Duarte Cordeiro: "Compromissos à direita não são a essência do PS"

Duarte Cordeiro diz que "seria um erro" fechar o diálogo à esquerda. O também subscritor da moção de Pedro Nuno Santos explica que o texto não é uma crítica ao ministro da economia.

Duarte Cordeiro não tem dúvidas. Apesar de António Costa ter voltado a definir o PS como partido charneira, sem grandes definições, a ideia do PS é continuar o que tem feito até aqui: diálogar à esquerda com compromissos pontuais à direita.

“Agarro-me muito ao que António Costa tem dito até hoje: o PS, essencialmente, tem razões para querer manter o rumo. Não faz sentido o PS fechar porta ao diálogo. Conseguiu mostrar que é possível governar com o seu programa em diálogo com outros partidos políticos e com entendimentos pontuais. Pode continuar o trajecto que definiu. Não há nada nas palavras de António Costa que contrarie isto. Acho que o PS num congresso antes de eleições legislativas deve dizer quais são as bases e olhar para o eleitorado todo e pedir o máximo de apoio”, defendeu em conversa com o PÚBLICO.

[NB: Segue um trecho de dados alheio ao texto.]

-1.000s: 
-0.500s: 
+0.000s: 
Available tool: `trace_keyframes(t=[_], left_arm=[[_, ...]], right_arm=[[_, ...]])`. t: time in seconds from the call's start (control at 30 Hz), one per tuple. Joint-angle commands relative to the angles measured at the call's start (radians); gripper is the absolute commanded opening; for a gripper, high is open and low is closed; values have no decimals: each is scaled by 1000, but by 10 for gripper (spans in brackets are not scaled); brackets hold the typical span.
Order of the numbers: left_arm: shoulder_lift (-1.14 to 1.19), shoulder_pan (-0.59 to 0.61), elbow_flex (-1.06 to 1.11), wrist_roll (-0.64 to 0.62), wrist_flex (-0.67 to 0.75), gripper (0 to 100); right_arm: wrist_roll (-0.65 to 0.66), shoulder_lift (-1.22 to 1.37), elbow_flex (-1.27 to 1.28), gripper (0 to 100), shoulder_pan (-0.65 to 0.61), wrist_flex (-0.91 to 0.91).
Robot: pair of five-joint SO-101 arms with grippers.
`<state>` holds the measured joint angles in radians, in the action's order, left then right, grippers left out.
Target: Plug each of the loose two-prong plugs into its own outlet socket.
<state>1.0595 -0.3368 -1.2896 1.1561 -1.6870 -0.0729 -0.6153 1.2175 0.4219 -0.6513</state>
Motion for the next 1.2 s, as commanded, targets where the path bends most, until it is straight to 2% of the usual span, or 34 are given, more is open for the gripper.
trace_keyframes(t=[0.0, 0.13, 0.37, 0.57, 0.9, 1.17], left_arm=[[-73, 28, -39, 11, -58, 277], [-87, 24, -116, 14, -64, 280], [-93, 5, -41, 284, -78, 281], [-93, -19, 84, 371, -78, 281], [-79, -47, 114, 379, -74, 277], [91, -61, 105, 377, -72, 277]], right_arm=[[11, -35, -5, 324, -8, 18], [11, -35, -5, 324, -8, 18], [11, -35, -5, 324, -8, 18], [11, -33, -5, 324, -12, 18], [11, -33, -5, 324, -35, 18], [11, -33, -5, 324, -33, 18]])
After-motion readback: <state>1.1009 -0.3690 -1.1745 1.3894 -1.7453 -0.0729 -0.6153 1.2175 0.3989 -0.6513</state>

Mas não deveria o secretário-geral do partido ser mais claro nesta altura? Perante esta pergunta, o líder da Federação da Área Urbana de Lisboa relembra que Costa já disse que se o PS tiver "maioria absoluta" continuará o diálogo à sua esquerda. "Sinto afinidade com esta posição".

O PS tem, antes deste congresso, passado por algum debate ideológico, com Augusto Santos Silva a defender uma posição mais próxima da terceira via e a dizer, em entrevista à TSF, que na verdade o mais fácil o PS já fez, que foi convencer o PCP e o BE numa altura em que o PSD era um inimigo a atacar. “Não somos analistas para analisar os programas e as opções dos outros. Temos de nos concentrar naquilo que é o nosso programa e perceber junto do eleitorado se estamos ou não fechados a entendimentos”, começa por dizer Duarte Cordeiro quando questionado sobre esta ideia. Na opinião do dirigente socialista essa é uma opção errada: “Estamos disponíveis para renovar entendimentos”.

Entendimentos com prioridade para a esquerda, mas que, em matérias estruturais não dispensa a direita: “Nós somos alternativa à direita e às posições liberais. É isso que temos de afirmar, que somos a alternativa à direita. E depois devemos dizer que estamos disponíveis para entendimentos também e pontualmente com a direita, mas esses entendimentos não definem a substância, a essência, o corpo central do que é o nosso programa”, respondeu.

Para Duarte Cordeiro, “seria um erro, depois de sabermos que os portugueses apreciam essa capacidade de diálogo permanente, agora fecharmos a porta ao diálogo”.

O socialista vice-presidente de Fernando Medina na Câmara de Lisboa é subscritor da moção encabeçada por Pedro Nuno Santos, em que se defende que o Estado deve ter um papel regulador, mas sobretudo impulsionador da economia numa perspectiva coordenada, a que chama de “missões colectivas”, envolvendo o público e o privado, tendo em vista um objectivo comum. Essa não é uma visão de Estado controlador? “Significa que o Estado tem de ter a capacidade de focalizar os objectivos, de dar os apoios que já dá e de reforçar esses apoios, que têm de ser alinhados num objectivo. Se defendemos mais regulação e mais intervenção, não tenho nenhuma dúvida que defendemos”, sintetizou.

Uma política económica que pode ser vista como um chamar de atenção ao ministro da Economia. “Não é uma crítica ao ministério. Tem um programa de governo e tem estado a cumprir esse programa e nós estamos a falar para o futuro”, respondeu.